Repeat nothing but the lines below running from the one containing "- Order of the" to the one containing "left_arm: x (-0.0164". Keep both end lines.
________
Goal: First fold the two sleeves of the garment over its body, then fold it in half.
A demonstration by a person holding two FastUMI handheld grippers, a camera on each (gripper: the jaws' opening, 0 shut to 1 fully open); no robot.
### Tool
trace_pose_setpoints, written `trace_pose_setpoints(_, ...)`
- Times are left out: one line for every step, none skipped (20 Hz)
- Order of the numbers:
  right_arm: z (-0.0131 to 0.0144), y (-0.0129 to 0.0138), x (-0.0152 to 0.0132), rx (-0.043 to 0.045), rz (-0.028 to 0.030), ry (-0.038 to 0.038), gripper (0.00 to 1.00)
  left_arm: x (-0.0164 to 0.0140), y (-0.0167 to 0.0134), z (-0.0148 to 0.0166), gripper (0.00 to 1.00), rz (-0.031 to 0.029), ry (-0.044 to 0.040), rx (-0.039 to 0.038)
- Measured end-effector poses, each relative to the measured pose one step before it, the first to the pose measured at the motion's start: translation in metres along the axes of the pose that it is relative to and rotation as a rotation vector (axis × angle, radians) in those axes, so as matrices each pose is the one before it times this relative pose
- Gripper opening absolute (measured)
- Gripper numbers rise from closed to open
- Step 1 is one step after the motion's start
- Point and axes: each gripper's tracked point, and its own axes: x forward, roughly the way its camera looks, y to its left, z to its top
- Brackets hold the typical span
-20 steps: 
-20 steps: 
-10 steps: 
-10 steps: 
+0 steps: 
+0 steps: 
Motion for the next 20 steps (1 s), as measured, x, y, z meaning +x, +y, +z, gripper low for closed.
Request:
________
§ Answer to this task
- Order of the numbers:
  right_arm: z (-0.0131 to 0.0144), y (-0.0129 to 0.0138), x (-0.0152 to 0.0132), rx (-0.043 to 0.045), rz (-0.028 to 0.030), ry (-0.038 to 0.038), gripper (0.00 to 1.00)
  left_arm: x (-0.0164 to 0.0140), y (-0.0167 to 0.0134), z (-0.0148 to 0.0166), gripper (0.00 to 1.00), rz (-0.031 to 0.029), ry (-0.044 to 0.040), rx (-0.039 to 0.038)

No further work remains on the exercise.